F-, CL- AND K-RICH AMPHIBOLES IN THE IRON DEPOSITS OF THE HUDSON HIGHLANDS, NEW YORK
Mössbauer spectroscopy suggests that 20-36% of the total Fe is Fe3+in the 10 analyzed samples and that Fe2+ is distributed among the M(1), M(2), and M(3) sites, with a preference for M(2) occupancy. Quadratic modeling based on chemistry and diffraction data indicate complete partitioning into M(2). Crystal structure refinements were carried out for fluoro-potassichastingsite and potassichastingsite. Mg partitioned among M(1), M(2), and M(3) sites. The A-site occupancy, based on chemical data, was calculated for all the analyzed amphiboles between 0.65 to 0.97. The K-dominant and F/Cl-rich species shows the highest A-site occupancy. In both refined structures, the A site was found to be modeled best using the A(m) and A(2) splitting of the site, with K dominantly in the A(M).

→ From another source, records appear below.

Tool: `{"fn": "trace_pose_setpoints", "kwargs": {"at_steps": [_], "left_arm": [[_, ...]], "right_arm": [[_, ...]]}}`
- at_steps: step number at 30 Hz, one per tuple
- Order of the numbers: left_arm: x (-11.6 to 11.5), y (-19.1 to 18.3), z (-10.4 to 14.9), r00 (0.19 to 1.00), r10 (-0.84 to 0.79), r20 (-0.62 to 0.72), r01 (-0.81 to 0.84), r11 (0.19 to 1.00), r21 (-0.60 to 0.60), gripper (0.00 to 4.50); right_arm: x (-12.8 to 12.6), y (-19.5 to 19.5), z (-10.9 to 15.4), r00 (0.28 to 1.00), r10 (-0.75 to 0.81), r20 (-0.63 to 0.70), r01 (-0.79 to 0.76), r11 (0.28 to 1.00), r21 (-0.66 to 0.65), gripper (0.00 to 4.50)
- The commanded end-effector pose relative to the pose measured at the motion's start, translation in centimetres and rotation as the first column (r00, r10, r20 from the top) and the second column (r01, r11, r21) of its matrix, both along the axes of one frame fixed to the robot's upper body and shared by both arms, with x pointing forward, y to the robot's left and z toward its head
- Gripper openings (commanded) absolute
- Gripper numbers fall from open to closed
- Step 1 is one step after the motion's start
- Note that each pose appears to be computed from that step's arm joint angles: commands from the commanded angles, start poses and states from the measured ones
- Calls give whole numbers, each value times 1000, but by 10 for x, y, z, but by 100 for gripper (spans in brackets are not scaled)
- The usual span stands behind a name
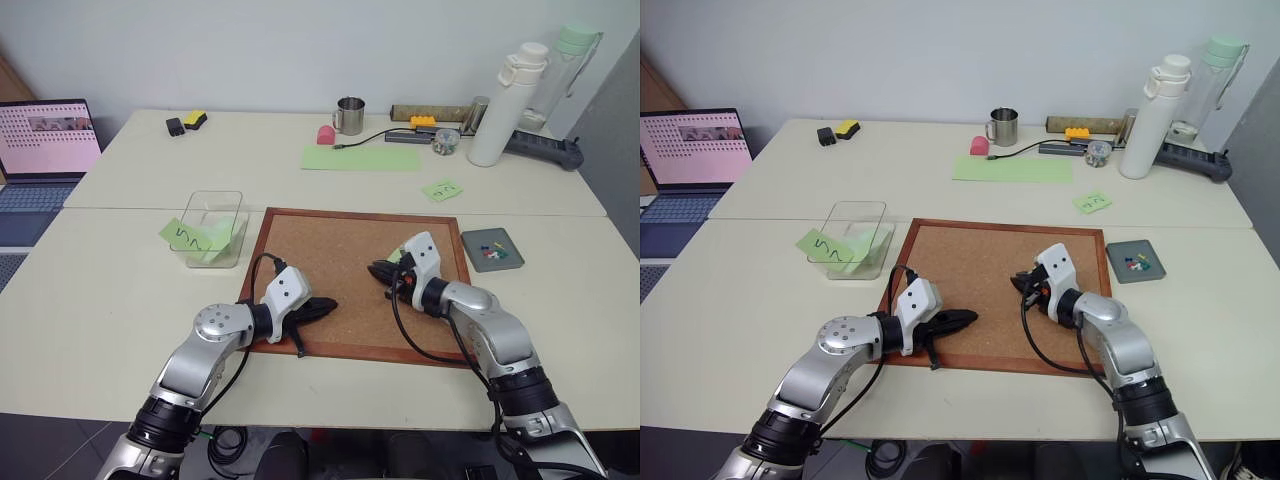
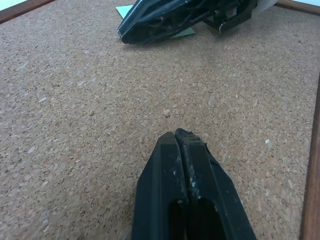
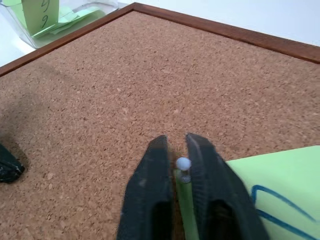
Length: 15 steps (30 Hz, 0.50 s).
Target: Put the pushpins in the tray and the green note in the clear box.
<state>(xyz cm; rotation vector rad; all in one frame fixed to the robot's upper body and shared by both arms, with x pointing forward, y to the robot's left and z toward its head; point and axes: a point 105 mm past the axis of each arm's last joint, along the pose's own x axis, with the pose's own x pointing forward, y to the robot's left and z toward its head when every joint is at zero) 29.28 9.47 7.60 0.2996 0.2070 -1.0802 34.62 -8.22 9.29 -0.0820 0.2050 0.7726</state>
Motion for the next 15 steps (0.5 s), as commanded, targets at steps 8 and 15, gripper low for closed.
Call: {"fn": "trace_pose_setpoints", "kwargs": {"at_steps": [8,15], "left_arm": [[-2,-1,-1,1000,-7,-5,7,1000,9,0],[10,7,-1,999,33,22,-34,999,34,0]], "right_arm": [[-5,6,48,985,57,164,-74,992,99,3],[-25,8,69,936,198,290,-192,980,-50,3]]}}
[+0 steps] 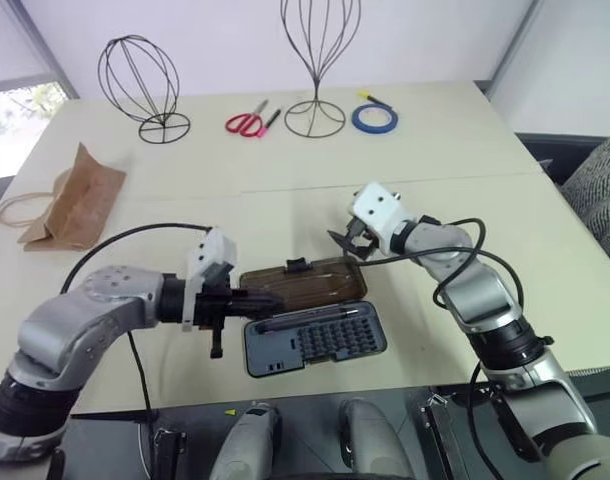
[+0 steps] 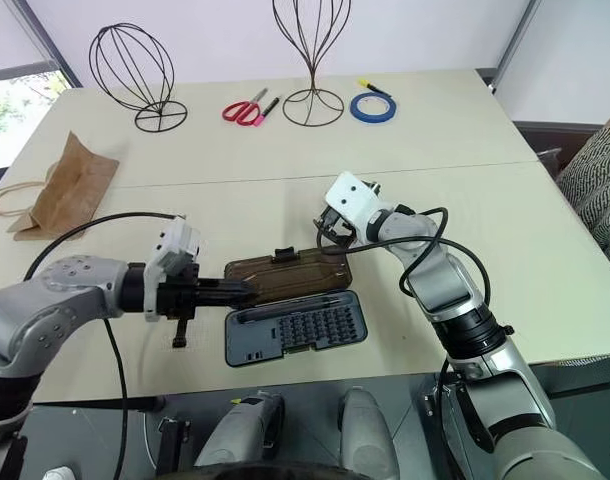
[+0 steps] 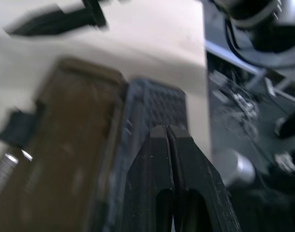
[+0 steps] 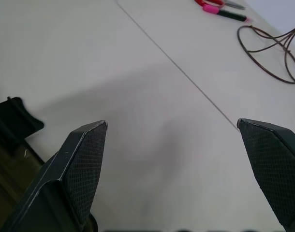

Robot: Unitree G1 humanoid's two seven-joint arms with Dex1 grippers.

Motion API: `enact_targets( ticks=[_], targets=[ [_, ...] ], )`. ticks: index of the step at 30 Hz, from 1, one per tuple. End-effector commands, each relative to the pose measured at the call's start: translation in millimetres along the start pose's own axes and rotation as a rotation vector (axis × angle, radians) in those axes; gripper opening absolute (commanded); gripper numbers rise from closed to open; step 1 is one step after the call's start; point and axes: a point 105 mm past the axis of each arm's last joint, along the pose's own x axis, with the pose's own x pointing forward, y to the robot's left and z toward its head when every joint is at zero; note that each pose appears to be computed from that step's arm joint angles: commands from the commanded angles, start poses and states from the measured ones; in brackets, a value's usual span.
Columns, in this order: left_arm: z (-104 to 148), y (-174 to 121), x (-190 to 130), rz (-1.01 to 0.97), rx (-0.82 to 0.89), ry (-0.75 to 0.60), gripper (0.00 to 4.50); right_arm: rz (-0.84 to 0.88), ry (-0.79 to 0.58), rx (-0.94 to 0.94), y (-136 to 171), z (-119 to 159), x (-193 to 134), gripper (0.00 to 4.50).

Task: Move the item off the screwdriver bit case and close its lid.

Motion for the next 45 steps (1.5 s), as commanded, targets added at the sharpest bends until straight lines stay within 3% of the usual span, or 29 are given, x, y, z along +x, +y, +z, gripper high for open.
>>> enact_targets(
  ticks=[1, 13, 21, 29, 45],
  targets=[
    [-5.5, -10.1, -0.8, -0.042, 0.023, 0.029, 0.05, 0.037, -0.011, -0.028, -3.4, 5.6, -1.9, 4.5],
    [-49.2, -0.4, 19.4, -0.045, 0.0, 0.092, 0.05, 0.101, 0.034, -0.086, -15.6, 0.5, 0.5, 4.5],
    [-76.4, 5.8, 21.8, -0.026, 0.035, 0.174, 0.05, 0.274, 0.061, -0.085, -13.2, 0.8, -9.0, 4.5],
    [-79.6, 5.5, 23.3, -0.019, 0.054, 0.179, 0.05, 0.372, 0.094, -0.062, -20.5, 4.8, -7.7, 4.5],
    [-96.1, 10.9, 18.3, 0.009, 0.06, 0.169, 0.05, 0.45, 0.116, 0.112, 9.7, -6.3, 16.2, 4.5]
  ],
)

At least two chemically distinct fluids seem to be responsible for the formation of halogen- and potassium-rich amphiboles. The first was a medium-temperature, F-rich fluid, followed and mixed with a Cl-rich one, both accompanying the deposition of sulfides. Halogen depletion of these fluids toward the end of the mineralizing process formed the halogen-free amphiboles.